- **Source data**
- Opening Delimiter -

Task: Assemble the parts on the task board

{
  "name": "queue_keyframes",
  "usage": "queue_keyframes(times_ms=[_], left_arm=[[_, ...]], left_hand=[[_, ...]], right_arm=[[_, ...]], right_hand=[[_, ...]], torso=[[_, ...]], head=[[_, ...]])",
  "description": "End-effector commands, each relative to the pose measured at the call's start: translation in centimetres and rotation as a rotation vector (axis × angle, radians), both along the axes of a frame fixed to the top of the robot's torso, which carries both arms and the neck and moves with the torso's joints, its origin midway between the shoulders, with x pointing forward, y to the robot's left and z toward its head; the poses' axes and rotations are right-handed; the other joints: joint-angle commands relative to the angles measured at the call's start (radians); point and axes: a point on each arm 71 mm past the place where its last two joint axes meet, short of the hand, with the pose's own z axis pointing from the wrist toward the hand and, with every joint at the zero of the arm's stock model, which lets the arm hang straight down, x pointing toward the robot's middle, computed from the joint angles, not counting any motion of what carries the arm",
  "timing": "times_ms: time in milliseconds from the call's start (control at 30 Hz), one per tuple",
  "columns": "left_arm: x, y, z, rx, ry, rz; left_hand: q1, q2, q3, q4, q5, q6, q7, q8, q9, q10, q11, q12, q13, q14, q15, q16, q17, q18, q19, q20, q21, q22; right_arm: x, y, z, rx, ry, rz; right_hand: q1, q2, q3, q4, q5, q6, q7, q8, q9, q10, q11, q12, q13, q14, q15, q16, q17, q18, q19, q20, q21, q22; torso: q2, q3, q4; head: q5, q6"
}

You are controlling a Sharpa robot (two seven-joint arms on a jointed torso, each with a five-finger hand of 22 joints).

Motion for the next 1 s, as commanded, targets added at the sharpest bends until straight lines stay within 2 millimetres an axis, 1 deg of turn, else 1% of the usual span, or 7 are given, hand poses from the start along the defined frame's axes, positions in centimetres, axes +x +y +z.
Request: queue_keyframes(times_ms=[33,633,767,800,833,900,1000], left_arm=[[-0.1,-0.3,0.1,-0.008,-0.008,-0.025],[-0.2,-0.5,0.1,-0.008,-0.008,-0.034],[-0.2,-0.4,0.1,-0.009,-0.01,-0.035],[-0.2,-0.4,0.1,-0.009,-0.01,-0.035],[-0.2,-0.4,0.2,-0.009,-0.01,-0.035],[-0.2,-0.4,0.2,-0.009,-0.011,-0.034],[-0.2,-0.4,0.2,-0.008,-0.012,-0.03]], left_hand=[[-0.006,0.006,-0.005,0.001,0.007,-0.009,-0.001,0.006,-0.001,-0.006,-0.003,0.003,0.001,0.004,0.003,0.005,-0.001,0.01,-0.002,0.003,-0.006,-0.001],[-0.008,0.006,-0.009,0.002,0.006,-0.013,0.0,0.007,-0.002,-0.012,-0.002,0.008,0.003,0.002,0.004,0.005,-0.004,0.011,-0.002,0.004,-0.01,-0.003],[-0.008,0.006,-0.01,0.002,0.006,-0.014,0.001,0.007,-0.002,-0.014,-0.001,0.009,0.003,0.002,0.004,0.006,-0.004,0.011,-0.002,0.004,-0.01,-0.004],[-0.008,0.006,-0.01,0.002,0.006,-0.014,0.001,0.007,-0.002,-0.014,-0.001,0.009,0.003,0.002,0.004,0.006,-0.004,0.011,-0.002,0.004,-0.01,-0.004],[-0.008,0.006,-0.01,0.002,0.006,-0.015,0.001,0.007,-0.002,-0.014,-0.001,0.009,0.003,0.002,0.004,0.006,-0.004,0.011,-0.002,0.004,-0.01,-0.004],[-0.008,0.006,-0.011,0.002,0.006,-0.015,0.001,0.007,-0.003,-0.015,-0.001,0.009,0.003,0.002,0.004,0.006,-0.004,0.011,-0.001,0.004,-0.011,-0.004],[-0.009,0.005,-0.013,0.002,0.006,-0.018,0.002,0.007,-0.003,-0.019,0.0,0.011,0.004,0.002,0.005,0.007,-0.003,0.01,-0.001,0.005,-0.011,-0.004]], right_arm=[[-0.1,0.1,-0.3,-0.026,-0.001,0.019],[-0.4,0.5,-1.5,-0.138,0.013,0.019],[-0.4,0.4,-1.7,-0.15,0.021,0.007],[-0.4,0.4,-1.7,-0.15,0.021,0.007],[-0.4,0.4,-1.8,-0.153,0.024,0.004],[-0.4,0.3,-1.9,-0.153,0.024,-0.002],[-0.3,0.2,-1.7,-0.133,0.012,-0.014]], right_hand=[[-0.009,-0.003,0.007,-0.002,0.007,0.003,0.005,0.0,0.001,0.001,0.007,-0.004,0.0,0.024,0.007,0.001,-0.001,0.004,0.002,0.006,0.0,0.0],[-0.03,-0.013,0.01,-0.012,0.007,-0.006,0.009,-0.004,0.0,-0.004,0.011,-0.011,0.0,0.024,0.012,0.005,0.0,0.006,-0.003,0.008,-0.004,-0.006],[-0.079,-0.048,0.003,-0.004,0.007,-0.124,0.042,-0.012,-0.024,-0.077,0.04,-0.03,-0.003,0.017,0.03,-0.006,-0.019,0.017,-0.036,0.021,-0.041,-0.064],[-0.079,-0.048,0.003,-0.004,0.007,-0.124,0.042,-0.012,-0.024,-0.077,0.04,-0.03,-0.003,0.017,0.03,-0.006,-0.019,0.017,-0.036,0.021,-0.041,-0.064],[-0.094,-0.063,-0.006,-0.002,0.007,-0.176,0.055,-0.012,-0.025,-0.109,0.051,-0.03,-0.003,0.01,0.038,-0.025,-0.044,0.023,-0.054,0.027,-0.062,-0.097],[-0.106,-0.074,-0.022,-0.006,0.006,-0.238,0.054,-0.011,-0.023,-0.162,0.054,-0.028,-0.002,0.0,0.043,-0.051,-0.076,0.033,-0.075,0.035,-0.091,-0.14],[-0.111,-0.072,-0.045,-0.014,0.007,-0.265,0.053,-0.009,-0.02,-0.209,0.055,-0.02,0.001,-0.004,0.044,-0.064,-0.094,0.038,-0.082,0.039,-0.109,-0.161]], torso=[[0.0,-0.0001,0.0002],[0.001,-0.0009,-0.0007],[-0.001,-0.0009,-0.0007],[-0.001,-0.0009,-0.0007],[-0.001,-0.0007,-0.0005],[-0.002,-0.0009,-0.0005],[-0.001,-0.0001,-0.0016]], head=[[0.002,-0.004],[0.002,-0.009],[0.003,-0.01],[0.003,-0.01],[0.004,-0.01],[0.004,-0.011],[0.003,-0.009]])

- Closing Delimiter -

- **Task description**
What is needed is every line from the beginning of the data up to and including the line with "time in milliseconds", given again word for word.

- **Answer for the task**
Task: Assemble the parts on the task board

{
  "name": "queue_keyframes",
  "usage": "queue_keyframes(times_ms=[_], left_arm=[[_, ...]], left_hand=[[_, ...]], right_arm=[[_, ...]], right_hand=[[_, ...]], torso=[[_, ...]], head=[[_, ...]])",
  "description": "End-effector commands, each relative to the pose measured at the call's start: translation in centimetres and rotation as a rotation vector (axis × angle, radians), both along the axes of a frame fixed to the top of the robot's torso, which carries both arms and the neck and moves with the torso's joints, its origin midway between the shoulders, with x pointing forward, y to the robot's left and z toward its head; the poses' axes and rotations are right-handed; the other joints: joint-angle commands relative to the angles measured at the call's start (radians); point and axes: a point on each arm 71 mm past the place where its last two joint axes meet, short of the hand, with the pose's own z axis pointing from the wrist toward the hand and, with every joint at the zero of the arm's stock model, which lets the arm hang straight down, x pointing toward the robot's middle, computed from the joint angles, not counting any motion of what carries the arm",
  "timing": "times_ms: time in milliseconds from the call's start (control at 30 Hz), one per tuple",

No more work is left in this exercise.